Looking for why my information was not persisting in Cosmos I have found this error in the log of cygnus repeated hundreds of times:
03 Sep 2015 02:20:18,491 ERROR [SinkRunner-PollingRunner-DefaultSinkProcessor] (com.telefonica.iot.cygnus.sinks.OrionSink.process:103) - Channel error (The Flume transaction could not be started. Details=begin() called when transaction is OPEN!)
03 Sep 2015 02:20:18,491 ERROR [SinkRunner-PollingRunner-DefaultSinkProcessor] (org.apache.flume.SinkRunner$PollingRunner.run:160) - Unable to deliver event. Exception follows.
org.apache.flume.EventDeliveryException: java.lang.IllegalStateException: begin() called when transaction is OPEN!
at com.telefonica.iot.cygnus.sinks.OrionSink.process(OrionSink.java:104)
at org.apache.flume.sink.DefaultSinkProcessor.process(DefaultSinkProcessor.java:68)
at org.apache.flume.SinkRunner$PollingRunner.run(SinkRunner.java:147)
at java.lang.Thread.run(Thread.java:701)
Caused by: java.lang.IllegalStateException: begin() called when transaction is OPEN!
at com.google.common.base.Preconditions.checkState(Preconditions.java:145)
at org.apache.flume.channel.BasicTransactionSemantics.begin(BasicTransactionSemantics.java:131)

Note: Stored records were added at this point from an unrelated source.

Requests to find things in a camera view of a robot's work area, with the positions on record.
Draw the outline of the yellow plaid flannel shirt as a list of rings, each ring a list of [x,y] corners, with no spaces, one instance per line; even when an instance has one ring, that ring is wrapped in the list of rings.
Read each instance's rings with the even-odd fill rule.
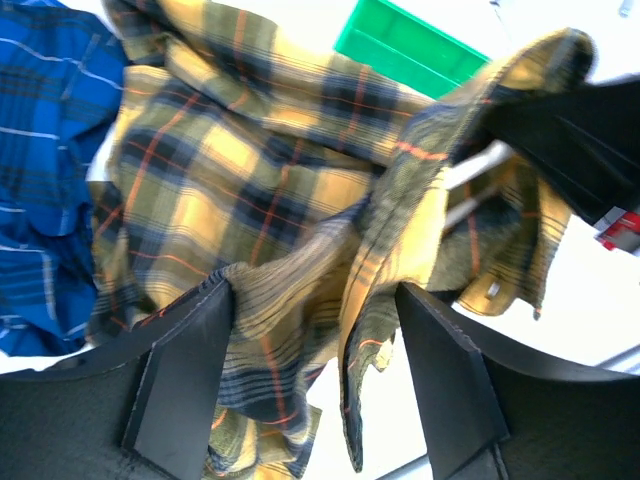
[[[518,156],[443,181],[488,143],[491,107],[584,81],[587,34],[551,32],[434,101],[225,4],[105,9],[129,65],[110,179],[92,186],[100,292],[87,337],[104,343],[188,291],[231,284],[200,478],[302,477],[320,420],[306,396],[331,360],[360,469],[361,383],[389,363],[398,284],[450,291],[482,316],[541,307],[570,207]]]

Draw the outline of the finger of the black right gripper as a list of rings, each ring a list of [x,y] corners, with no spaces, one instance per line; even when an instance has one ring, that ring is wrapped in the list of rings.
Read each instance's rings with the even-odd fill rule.
[[[639,208],[639,79],[494,106],[482,121],[590,225]]]

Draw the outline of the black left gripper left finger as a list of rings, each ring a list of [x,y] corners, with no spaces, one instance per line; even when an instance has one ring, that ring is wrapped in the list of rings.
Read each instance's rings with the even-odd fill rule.
[[[231,333],[225,281],[43,371],[1,378],[5,479],[197,479]]]

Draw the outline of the white plastic hanger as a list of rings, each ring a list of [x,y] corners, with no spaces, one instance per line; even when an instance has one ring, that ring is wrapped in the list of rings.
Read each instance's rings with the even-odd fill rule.
[[[493,141],[480,153],[467,158],[450,169],[445,175],[443,187],[448,191],[468,187],[475,178],[495,170],[499,165],[503,164],[511,157],[512,153],[513,150],[506,143]],[[448,230],[460,223],[483,201],[492,196],[496,190],[496,187],[489,186],[477,194],[466,193],[463,201],[447,210],[444,229]]]

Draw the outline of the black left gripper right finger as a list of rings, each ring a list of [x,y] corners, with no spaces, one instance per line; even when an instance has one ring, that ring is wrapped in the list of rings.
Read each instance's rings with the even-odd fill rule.
[[[412,284],[395,294],[437,479],[635,479],[639,379],[524,345]]]

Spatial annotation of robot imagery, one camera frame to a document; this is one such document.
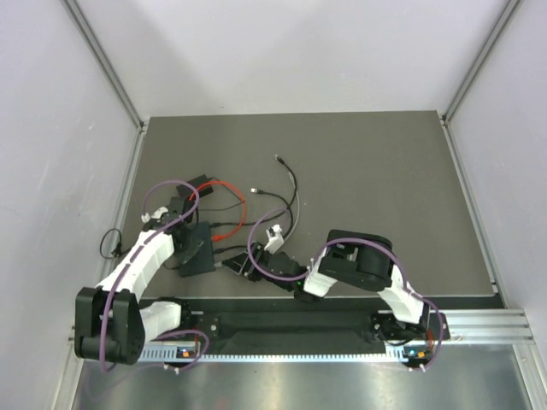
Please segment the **black ethernet cable short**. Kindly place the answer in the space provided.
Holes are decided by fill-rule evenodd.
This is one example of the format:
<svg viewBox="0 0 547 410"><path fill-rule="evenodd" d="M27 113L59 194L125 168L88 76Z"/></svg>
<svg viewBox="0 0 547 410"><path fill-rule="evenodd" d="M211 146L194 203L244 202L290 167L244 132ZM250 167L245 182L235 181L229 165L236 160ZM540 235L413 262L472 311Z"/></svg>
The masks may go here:
<svg viewBox="0 0 547 410"><path fill-rule="evenodd" d="M281 195L278 195L278 194L275 194L273 192L267 192L267 191L264 191L264 190L258 190L258 189L254 189L254 190L251 190L251 193L255 193L257 195L263 195L263 196L270 196L270 197L273 197L275 199L278 199L280 201L282 201L282 203L285 205L285 208L286 210L288 211L288 214L289 214L289 221L290 221L290 227L293 227L294 226L294 222L295 222L295 218L294 218L294 213L292 212L291 210L291 205L292 205L292 202L288 202L284 197L282 197ZM282 215L284 214L284 211L281 211L279 212L278 214L276 214L275 216L272 216L272 217L269 217L267 219L265 219L262 223L266 223L266 222L272 222L278 218L280 218ZM213 228L217 228L217 227L221 227L221 226L252 226L256 223L256 221L253 221L253 222L245 222L243 221L242 223L236 223L236 222L215 222L215 223L211 223L211 227Z"/></svg>

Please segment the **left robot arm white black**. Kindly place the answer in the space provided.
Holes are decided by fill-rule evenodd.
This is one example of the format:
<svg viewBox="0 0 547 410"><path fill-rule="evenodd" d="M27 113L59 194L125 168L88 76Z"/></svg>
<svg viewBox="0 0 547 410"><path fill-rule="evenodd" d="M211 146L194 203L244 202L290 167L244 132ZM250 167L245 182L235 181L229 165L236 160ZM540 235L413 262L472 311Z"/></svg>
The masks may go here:
<svg viewBox="0 0 547 410"><path fill-rule="evenodd" d="M74 352L96 360L104 372L135 364L146 343L164 334L181 339L193 331L194 319L178 302L160 300L139 306L144 291L164 262L190 262L204 246L190 211L181 216L159 208L142 216L136 243L114 271L75 298Z"/></svg>

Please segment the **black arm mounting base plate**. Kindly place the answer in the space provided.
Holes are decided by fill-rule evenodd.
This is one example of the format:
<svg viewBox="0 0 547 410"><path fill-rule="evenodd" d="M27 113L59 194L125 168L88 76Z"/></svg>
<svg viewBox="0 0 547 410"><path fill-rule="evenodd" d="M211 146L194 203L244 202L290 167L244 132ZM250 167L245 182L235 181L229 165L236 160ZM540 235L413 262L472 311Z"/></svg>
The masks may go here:
<svg viewBox="0 0 547 410"><path fill-rule="evenodd" d="M178 299L181 328L222 355L379 354L395 320L378 297Z"/></svg>

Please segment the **black ethernet cable long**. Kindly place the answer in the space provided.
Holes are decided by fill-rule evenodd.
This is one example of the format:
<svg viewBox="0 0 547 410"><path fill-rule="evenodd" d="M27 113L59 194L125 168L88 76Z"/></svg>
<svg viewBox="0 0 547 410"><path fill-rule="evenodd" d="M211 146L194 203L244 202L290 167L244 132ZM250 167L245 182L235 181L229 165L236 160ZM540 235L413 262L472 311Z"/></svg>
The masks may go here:
<svg viewBox="0 0 547 410"><path fill-rule="evenodd" d="M288 202L292 202L291 210L294 213L295 222L294 222L293 227L290 227L290 225L289 225L289 227L287 228L287 231L283 231L283 237L284 237L285 243L286 243L286 241L291 237L292 233L294 232L294 230L296 228L298 218L299 218L299 214L300 214L300 199L299 199L298 190L297 190L297 177L296 177L295 173L291 170L291 168L286 164L286 162L280 156L275 155L274 158L277 162L279 162L286 169L286 171L288 173L288 176L289 176L289 180L291 181L291 184L292 184L292 187L293 187L292 197L291 197L291 200L288 201ZM243 221L253 222L253 221L246 221L245 220L246 219L246 210L245 210L246 202L245 202L245 199L240 200L240 205L244 208L244 211L242 212L241 220L239 221L239 223L242 223ZM226 239L226 238L230 237L232 234L237 233L242 227L244 227L244 226L241 226L241 225L235 226L235 228L232 231L230 231L227 234L220 235L218 237L214 237L214 240L220 241L220 240Z"/></svg>

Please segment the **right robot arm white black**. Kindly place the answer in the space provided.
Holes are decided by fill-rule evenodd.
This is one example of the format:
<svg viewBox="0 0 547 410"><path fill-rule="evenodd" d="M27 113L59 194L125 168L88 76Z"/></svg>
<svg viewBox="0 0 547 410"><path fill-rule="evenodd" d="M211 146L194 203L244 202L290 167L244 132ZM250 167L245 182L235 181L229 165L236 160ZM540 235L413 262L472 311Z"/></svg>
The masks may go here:
<svg viewBox="0 0 547 410"><path fill-rule="evenodd" d="M376 338L393 346L434 340L431 304L410 286L396 262L391 241L385 237L331 230L325 247L308 267L282 252L279 245L253 242L220 266L252 282L265 279L302 302L323 299L338 283L374 292L391 309L371 315Z"/></svg>

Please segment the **black network switch box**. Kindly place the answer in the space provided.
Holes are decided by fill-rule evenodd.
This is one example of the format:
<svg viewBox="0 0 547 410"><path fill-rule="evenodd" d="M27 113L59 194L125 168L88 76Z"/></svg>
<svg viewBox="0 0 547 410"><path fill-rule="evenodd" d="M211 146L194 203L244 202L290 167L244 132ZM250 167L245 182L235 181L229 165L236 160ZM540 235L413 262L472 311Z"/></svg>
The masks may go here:
<svg viewBox="0 0 547 410"><path fill-rule="evenodd" d="M189 278L215 270L215 256L209 222L197 223L196 234L204 241L204 245L190 261L179 263L178 271L182 278Z"/></svg>

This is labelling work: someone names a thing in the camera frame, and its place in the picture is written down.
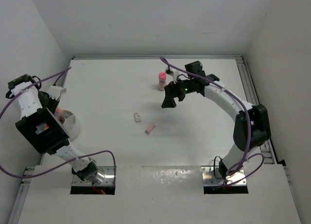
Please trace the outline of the orange grey marker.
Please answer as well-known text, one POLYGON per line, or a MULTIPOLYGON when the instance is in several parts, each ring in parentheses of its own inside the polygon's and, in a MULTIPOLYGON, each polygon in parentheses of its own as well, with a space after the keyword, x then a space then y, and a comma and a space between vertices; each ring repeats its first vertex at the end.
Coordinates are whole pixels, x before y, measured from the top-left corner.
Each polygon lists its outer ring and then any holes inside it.
POLYGON ((63 109, 60 109, 60 108, 56 108, 56 110, 55 110, 55 113, 57 114, 57 115, 64 115, 64 110, 63 109))

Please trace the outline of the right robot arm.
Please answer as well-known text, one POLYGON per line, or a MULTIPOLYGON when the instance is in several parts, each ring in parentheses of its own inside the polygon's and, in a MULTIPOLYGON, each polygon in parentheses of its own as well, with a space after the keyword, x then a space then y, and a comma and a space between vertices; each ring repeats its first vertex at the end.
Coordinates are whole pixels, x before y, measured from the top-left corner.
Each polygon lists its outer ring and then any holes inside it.
POLYGON ((227 89, 217 76, 207 75, 200 61, 186 64, 184 69, 180 69, 164 57, 160 60, 167 65, 165 72, 173 78, 173 81, 164 87, 162 108, 175 108, 175 99, 181 102, 186 95, 199 93, 216 103, 232 118, 234 144, 220 160, 218 173, 222 179, 236 173, 250 158, 251 152, 271 138, 267 108, 238 97, 227 89))

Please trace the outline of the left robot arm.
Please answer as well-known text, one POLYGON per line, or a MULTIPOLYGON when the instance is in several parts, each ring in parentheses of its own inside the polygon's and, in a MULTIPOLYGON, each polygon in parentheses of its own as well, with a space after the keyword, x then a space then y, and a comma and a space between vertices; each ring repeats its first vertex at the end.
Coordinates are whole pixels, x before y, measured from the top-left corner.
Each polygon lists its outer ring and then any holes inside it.
POLYGON ((86 154, 70 142, 70 134, 55 116, 60 97, 65 88, 51 86, 48 91, 40 91, 35 78, 24 74, 8 83, 6 97, 17 98, 21 118, 16 128, 41 154, 55 155, 67 161, 73 174, 82 181, 96 182, 98 166, 86 154))

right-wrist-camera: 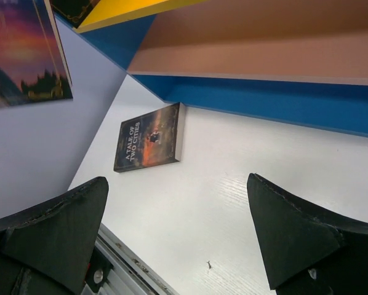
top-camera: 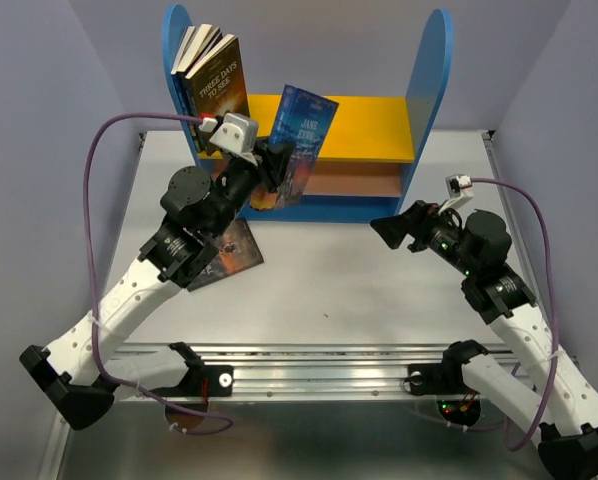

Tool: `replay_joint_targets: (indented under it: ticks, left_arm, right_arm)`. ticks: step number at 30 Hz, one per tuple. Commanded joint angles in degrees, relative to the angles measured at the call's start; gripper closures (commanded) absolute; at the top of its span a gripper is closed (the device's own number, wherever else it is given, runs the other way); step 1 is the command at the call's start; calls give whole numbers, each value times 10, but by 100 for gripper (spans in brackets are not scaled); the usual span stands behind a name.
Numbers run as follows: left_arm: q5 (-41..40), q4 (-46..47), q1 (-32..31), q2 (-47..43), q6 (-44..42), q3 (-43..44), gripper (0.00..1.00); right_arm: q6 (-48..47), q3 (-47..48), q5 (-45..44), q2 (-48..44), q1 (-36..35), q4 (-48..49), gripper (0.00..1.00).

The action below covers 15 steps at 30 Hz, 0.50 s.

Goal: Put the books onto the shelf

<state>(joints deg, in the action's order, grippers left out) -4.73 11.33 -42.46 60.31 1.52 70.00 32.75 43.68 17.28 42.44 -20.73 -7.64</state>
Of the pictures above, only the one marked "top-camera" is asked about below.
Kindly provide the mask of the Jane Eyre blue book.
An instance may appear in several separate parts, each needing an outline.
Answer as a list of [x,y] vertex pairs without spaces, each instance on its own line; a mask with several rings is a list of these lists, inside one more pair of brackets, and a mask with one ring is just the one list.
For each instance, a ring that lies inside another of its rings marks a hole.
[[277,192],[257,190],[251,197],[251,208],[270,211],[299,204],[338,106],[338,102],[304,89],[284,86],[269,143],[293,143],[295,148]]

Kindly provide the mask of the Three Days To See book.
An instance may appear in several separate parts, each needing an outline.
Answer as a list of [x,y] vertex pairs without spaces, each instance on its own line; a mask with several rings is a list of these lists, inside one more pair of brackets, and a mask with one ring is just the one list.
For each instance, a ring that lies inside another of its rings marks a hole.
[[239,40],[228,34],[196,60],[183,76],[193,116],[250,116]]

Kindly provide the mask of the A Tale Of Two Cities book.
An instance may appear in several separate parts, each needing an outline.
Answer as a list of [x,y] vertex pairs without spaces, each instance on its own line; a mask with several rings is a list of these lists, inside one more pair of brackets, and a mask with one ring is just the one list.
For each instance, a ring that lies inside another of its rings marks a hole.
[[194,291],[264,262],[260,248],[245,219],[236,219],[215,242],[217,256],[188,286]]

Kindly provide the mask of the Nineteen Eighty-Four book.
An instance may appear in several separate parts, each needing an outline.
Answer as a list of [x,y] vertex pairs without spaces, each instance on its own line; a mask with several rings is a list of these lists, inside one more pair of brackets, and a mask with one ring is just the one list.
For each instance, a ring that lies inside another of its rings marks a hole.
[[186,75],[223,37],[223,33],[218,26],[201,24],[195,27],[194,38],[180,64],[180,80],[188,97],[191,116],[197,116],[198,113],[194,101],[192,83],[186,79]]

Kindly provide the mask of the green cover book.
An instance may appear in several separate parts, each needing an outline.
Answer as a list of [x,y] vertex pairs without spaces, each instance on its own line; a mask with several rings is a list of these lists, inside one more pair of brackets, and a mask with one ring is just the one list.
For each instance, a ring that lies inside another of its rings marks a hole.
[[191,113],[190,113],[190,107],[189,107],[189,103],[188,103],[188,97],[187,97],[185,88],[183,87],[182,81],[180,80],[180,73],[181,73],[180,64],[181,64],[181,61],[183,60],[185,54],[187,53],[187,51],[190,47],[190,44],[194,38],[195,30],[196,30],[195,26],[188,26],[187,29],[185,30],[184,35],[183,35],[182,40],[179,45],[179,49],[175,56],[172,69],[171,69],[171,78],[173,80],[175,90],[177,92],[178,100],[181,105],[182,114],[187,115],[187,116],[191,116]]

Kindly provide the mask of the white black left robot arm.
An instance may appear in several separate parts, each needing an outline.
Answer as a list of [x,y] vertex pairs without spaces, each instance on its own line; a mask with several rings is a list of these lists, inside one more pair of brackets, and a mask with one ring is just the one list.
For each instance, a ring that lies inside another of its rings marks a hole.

at com.telefonica.iot.cygnus.sinks.OrionSink.process(OrionSink.java:101)
... 3 more
Is it a configuration error or a runtime error?
Thanks in advance.
Edit: This is a configuration file content of an agent:
# Copyright 2014 Telefónica Investigación y Desarrollo, S.A.U
#
# This file is part of fiware-cygnus (FI-WARE project).
#
# fiware-cygnus is free software: you can redistribute it and/or modify it under the terms of the GNU Affero General
# Public License as published by the Free Software Foundation, either version 3 of the License, or (at your option) any
# later version.
# fiware-cygnus is distributed in the hope that it will be useful, but WITHOUT ANY WARRANTY; without even the implied
# warranty of MERCHANTABILITY or FITNESS FOR A PARTICULAR PURPOSE. See the GNU Affero General Public License for more
# details.
#
# You should have received a copy of the GNU Affero General Public License along with fiware-cygnus. If not, see
# http://www.gnu.org/licenses/.
#
# For those usages not covered by the GNU Affero General Public License please contact with iot_support at tid dot es
#=============================================
# To be put in APACHE_FLUME_HOME/conf/agent.conf
#
# General configuration template explaining how to setup a sink of each of the available types (HDFS, CKAN, MySQL).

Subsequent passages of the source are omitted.